Backyard Theatre

1972
28.0'
CA
Identity: 
Producers
Distributor: 
Synopsis

Un aperçu fantaisiste du monde des personnages de Michel Tremblay. Le dramaturge le plus prolifique de Québec depuis la fin des années 1960, Tremblay voit son œuvre traduite et présentée à une audience anglophone pour la première fois en 1972. Pour célébrer l’occasion, plusieurs personnages tirés de ses pièces de théâtre se réunissent lors d’un après-midi festif dans une cour arrière. Nous sommes introduits de façon officielle au tandem Tremblay-Brassard qui révolutionna le théâtre québécois non seulement pour leur emploi du « joual » dans leurs dialogues, mais aussi pour leurs représentations non caricaturées de personnificateurs féminins et de personnes queer et marginales. Lors d’un entretien, les hommes s’interrogent sur leur travail ainsi que sur l’importance de sa représentation de l’établissement de l’identité québécoise dans l’ère moderne.

Dans les appartements étroits du Plateau, les personnages âgés de Les Belles Soeurs organisent une soirée où elles seront malgré elles en présence de personnificateurs féminins Duchesse de Langeais, Sandra et Butch tout droit sortis de Demain matin Montréal m’attend. Le milieu des cabarets et des boîtes de nuit se heurte au monde du Plateau et de ses femmes au foyer, deux univers typiques des pièces de Tremblay.
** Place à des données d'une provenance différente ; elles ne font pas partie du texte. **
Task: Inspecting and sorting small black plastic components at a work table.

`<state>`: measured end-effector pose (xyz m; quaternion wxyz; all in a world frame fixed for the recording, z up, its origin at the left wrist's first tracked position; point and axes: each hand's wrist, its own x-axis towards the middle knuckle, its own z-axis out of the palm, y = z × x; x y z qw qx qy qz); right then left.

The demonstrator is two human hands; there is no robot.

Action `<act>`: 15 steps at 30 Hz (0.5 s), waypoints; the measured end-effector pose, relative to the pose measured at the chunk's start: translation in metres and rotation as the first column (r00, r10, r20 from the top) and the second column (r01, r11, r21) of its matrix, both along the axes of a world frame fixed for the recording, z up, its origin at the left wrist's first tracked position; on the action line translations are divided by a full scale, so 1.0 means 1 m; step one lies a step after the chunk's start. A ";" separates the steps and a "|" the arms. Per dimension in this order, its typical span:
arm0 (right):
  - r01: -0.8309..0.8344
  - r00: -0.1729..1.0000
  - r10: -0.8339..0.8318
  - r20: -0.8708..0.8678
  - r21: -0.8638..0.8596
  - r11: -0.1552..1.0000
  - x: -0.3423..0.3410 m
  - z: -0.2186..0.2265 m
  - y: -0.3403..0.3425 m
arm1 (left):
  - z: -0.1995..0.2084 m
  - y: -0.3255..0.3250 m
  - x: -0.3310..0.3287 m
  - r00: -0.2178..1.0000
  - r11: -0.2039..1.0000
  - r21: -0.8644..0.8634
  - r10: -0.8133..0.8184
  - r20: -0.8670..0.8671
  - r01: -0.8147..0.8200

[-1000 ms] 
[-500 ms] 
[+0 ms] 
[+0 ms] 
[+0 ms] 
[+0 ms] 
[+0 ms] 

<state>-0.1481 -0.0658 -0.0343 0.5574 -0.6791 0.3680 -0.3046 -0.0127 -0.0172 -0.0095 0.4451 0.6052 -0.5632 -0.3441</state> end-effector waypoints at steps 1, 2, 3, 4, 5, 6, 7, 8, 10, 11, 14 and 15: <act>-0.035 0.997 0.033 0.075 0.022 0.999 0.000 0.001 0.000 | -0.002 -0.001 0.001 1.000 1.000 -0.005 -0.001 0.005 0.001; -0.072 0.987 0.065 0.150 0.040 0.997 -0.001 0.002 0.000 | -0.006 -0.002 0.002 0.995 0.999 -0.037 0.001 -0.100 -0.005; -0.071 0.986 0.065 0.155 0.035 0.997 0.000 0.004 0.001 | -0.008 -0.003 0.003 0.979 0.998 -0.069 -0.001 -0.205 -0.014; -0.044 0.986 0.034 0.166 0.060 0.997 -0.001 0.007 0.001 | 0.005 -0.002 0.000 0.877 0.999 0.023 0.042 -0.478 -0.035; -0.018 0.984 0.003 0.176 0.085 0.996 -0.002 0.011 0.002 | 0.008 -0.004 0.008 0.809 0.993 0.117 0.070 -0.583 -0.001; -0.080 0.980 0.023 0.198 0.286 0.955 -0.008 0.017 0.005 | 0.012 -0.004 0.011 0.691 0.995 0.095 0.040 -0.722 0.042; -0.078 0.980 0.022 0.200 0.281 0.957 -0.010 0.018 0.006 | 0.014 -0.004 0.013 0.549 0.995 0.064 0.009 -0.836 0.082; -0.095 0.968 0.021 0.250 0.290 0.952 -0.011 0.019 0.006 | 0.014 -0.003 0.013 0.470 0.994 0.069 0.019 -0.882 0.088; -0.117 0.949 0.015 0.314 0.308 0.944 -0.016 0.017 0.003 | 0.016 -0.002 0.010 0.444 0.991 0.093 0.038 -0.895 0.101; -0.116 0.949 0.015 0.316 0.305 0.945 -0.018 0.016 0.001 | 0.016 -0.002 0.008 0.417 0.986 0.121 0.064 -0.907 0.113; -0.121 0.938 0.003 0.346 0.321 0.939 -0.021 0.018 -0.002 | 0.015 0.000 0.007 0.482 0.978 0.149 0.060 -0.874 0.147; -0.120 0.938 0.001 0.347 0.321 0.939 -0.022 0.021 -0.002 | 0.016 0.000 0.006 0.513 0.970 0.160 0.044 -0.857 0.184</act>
Étrangement, les personnages dialoguent en anglais alors qu’ils sont tous issus d’un milieu francophone (et ce afin de plaire aux audiences anglophones; le film n’existe pas en français malgré que les deux langues s’y font entendre). Le film culmine lorsque l’un des personnificateurs féminins décide de réaliser un strip-tease afin de remercier leurs hôtesses. Outrées et scandalisées, les belles-soeurs les expulsent de la cour et se lancent à leur poursuite à travers les ruelles en leur criant des insultes. Tremblay et Brassard se retrouvent alors aux prises avec le nettoyage de la cour arrière.

Produit dans le cadre de la série Adieu Alouette de l’ONF, le film visait à promouvoir la culture québécoise au-delà de son territoire et fut prétendument réalisé par Jean-Pierre Lefebvre. L’œuvre fut assujettie à un montage rigoureux afin de cadrer avec le modèle de l’ONF élaboré pour la série et son nom n’apparaît pas au générique.